There but for an overpowering lust for riches and notoriety go you or I.

Former LA Times film critic Carina Chocano, in a Salon.com essay called "Join the shame parade," writes:

This year, according to a British poll, nearly half of all people under the age of 21 and 18 percent of 22- to 30-year-olds have publicly dumped someone by announcing it on Facebook, Twitter or something similar...

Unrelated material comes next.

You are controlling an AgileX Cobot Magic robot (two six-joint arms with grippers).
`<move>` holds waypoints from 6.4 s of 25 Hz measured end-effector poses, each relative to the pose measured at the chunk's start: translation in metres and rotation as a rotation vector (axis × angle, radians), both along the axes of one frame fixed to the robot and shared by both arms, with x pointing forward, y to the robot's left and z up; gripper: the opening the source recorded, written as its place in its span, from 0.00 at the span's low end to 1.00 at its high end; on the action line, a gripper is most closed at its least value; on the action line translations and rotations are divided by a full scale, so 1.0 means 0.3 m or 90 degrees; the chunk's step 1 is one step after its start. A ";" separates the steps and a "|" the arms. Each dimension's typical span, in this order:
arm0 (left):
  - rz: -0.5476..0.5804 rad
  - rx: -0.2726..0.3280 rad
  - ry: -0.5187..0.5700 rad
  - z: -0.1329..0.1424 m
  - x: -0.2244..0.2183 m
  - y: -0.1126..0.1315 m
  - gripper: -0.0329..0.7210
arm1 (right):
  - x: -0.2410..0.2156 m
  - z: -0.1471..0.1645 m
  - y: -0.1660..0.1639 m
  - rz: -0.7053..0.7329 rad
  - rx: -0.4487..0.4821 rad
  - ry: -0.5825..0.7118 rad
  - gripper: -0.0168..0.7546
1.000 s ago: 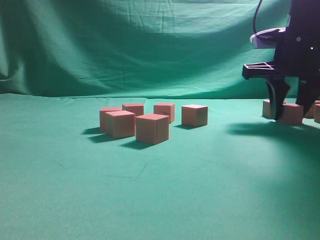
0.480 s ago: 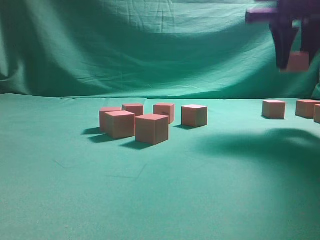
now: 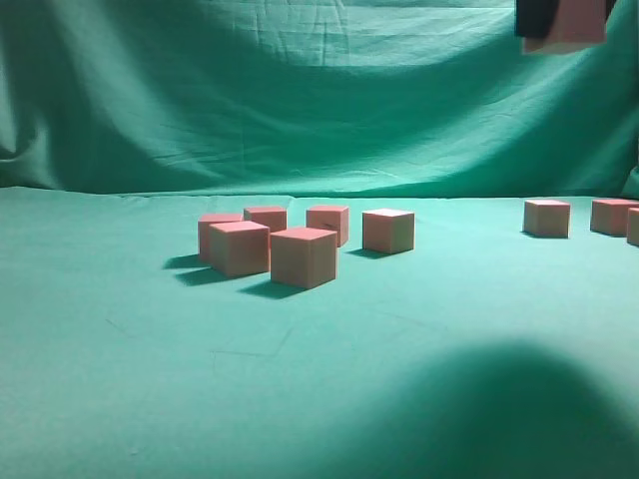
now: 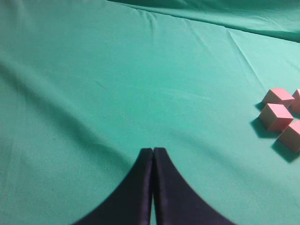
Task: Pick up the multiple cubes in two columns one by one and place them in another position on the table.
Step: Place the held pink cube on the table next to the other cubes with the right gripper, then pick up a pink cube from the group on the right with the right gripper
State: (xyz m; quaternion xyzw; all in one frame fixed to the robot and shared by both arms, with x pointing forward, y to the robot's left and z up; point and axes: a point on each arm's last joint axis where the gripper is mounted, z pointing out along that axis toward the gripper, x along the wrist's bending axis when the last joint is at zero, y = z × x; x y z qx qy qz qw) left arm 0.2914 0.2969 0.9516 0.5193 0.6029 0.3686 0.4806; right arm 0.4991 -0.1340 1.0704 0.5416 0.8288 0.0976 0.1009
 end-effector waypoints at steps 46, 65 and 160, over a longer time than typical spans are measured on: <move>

"Self-righteousness makes people feel superior," says Pauline Wallin, a psychologist in Camp Hill, Pa., and the author of the book "Taming Your Inner Brat: A Guide to Transforming Self-Defeating Behavior." "People always find a logical reason for what they want to do -- like, that company fired me, the world needs to know what they're really like. We decide emotionally and justify rationally. We decide first, justify later." In other words, there's nothing like getting screwed over to bring out the smugness and moral superiority in everybody. And, these days, who isn't getting screwed over? The fact that we're all just an angry e-mail, late-night status update, drunken text message or hormonal tweet away from more disclosure (self- and otherwise) only adds to the already considerable anxieties of the age. Technology doesn't cause lack of impulse control, it just creates a nice, dark, moist and warm environment in which it can thrive.

Privacy and shame. One keeps the other in check. A little confession is good for the soul. But compulsive self-revelation can become a form of shameless, invasive exhibitionism -- a lack of respect not only for one's own privacy (and individuality), but for others'. Shame and humiliation can be crippling when linked to things beyond someone's control. On the other hand, they also provide a healthy check on human behavior. That's why -- last year, at least -- "too much sharing" could get you "unfriended."

In Doug Block's penetrating (auto-)biographical documentary "51 Birch Street," the filmmaker finds himself faced with the question of whether to read his mother's journals, and whether to include some of their contents in his film. Her best friend, aware of her tumultuous struggles to become her own person (especially in the 1960s and 1970s when gender roles were in upheaval), says she thinks his mother would, above all, want to be known for who she really was.

To be known, or not to be known. Those are the contradictory impulses we're acting out -- on- and off-camera, in fiction and "documentary," on Facebook and Twitter -- all of it shaped by somebody's ever-shifting notion of what makes a good show. Interactions with other people have always been, to a great extent, about acting -- about creating compelling scenes and adjusting your presentation to fit others' demands and expectations. (See "La Dolce Vita," the film that gave birth to the term "paparazzo." Every interaction is a form of public or private performance.)

Now, in the Cronenbergian sense, technology extends our nervous systems wirelessly into a Borg-like network through which we are all connected. Resistance is futile. A sense of civility and decorum is your only shield against assimilation and the resulting loss of self.

* * * *

"They can say I'm a fat old cunt, they can say I'm an untalented bastard, they can call me a poof, but they mustn't tell lies about me." -- Elton John, on a British tabloid libel suit he won in the 1990s (quoted in The New Yorker)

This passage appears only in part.